There are no guarantees in life, but if the Mike Jacobs era at Toledo is not successful, it would likely be a mystery that demands a Congressional hearing.
For starters, every Toledo coach dating back to 1963 has won at least one MAC conference or division championship. Eight of the last nine full-time Toledo head coaches left the school with winning records. Group of 6 programs cringe when you bring this up, but four of the last five left for other FBS jobs.
And then there's Jacobs, who brings with him a 94-23 across 10 seasons at three universities. His teams have won their conference or division more times (seven) than not (three). Jacobs took Notre Dame College and Lenoir-Rhyne to the Division II semifinals and Mercer to the FCS quarters. His career .803 winning percentage trails only Ryan Day, Kalen DeBoer and Kirby Smart, and comes in ahead of Curt Cignetti and Dabo Swinney. Oh, and he's a Toledo native.
"We've proven over the past three stops that we can build a roster in different reasons of the country with different types of players," Jacobs told FootballScoop via phone on Tuesday. "We can assimilate to what their skill set is, and we've won everywhere we've been through commitment to the basics. The goal is not to reinvent the wheel but push it from good to great, and we can do that through high-level recruiting in the 6-hour radius around the University of Toledo."
To be clear, Jacobs believes in his own and his staff's ability to win football games, but he also won because he took good jobs.
"There were a handful of suitors we turned down because we felt strongly about the situation we had at Mercer," Jacobs said. "They were highly committed at the administrative level. When the Toledo job came open for the first time in a decade, it was a couple things, not just the fact that it was my hometown. I believe the all-time winning percentage is in the low 60s, so that means everyone who has been here has had a high level of success. We've averaged eight wins per season over the last decade. And so you know there's the infrastructure, there's community support which is unmatched in this conference, and then there's the financial commitment to be highly competitive in the Group of 6."
Though he played at Ohio State and GA'd at Eastern Michigan and Purdue, Jacobs coached at the Division II level from 2008 through 2023. He didn't know it at the time, but those 17 seasons learning the ins and outs of Division II football would one day become arguably the most valuable skill set for an FBS head coach in 2026.

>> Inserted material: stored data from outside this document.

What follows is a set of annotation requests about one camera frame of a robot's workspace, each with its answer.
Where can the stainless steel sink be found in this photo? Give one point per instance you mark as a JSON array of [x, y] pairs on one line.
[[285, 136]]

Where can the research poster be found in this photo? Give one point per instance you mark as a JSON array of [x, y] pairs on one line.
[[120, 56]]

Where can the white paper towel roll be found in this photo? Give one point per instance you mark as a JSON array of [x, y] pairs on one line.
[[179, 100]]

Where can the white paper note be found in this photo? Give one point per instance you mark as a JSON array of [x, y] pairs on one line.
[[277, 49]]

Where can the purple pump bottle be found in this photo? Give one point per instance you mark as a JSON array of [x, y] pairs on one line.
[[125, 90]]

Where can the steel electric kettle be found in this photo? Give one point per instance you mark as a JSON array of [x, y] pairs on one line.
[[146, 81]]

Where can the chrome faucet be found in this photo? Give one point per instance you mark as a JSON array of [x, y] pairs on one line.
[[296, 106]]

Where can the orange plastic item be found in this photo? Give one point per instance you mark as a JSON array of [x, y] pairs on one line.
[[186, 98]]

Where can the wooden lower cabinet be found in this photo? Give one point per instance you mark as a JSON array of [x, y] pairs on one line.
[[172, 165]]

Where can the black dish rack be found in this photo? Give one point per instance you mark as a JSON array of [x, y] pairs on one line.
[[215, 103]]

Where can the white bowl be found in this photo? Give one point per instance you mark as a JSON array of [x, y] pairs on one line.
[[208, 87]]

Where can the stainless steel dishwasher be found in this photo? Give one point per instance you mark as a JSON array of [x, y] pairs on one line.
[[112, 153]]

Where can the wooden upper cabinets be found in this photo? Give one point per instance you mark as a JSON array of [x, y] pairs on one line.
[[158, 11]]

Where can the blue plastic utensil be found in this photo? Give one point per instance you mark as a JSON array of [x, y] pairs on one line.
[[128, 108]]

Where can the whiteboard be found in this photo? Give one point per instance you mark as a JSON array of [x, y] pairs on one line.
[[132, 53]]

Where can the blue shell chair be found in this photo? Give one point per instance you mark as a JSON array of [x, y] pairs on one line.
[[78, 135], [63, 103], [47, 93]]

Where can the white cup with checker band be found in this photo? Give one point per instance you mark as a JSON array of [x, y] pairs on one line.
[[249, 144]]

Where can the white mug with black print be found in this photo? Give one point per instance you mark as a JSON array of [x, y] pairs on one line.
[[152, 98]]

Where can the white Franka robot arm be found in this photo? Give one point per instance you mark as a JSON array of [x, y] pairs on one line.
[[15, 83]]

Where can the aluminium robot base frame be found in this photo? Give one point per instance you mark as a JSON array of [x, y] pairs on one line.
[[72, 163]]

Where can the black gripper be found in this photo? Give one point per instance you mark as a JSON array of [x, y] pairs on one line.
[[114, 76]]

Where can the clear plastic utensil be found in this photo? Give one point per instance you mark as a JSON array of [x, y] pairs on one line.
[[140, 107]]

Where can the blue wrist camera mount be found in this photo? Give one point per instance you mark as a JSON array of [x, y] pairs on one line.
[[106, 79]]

"I'll argue until my face turns blue that the Division II level -- the ability to divide the 36 equivalencies at that level has set me up more for this moment than anything else I've done in my career because I've been doing it the last 13 years. It wasn't called rev-share, but it was," he said. "From a scholarship standpoint, you have to identify talent, you've got to identify needs for your program, and then you have to place a dollar value on what your needs are. It could be different from year to year and position to position."
It's not an accident that the reigning national champion cut his teeth as a head coach in Division II.
"You learn every step of the process. You learn the administrative process, you learn how to manage academics without an academic support staff. There's nothing you haven't had to do or accommodate to the resources you have," Jacobs said.
Toledo has added 51 new players to a team that, in theory, went 8-5 last season and tied for second in the MAC. (The Rockets beat runner-up Miami of Ohio but lost out on tiebreakers to the RedHawks.) That's an enormous number, but not that enormous in an age where others are shipping in 70-plus new players. "I think you spend whatever time you can spend not talking about football. Meals together, bowling, paintball," he said. "I think just being open and honest with them, allowing them to see that I'm a family man, having the coaches' families around and getting a sense of who we are, I think it's a first step in gaining their trust. And then you have to hold them accountable."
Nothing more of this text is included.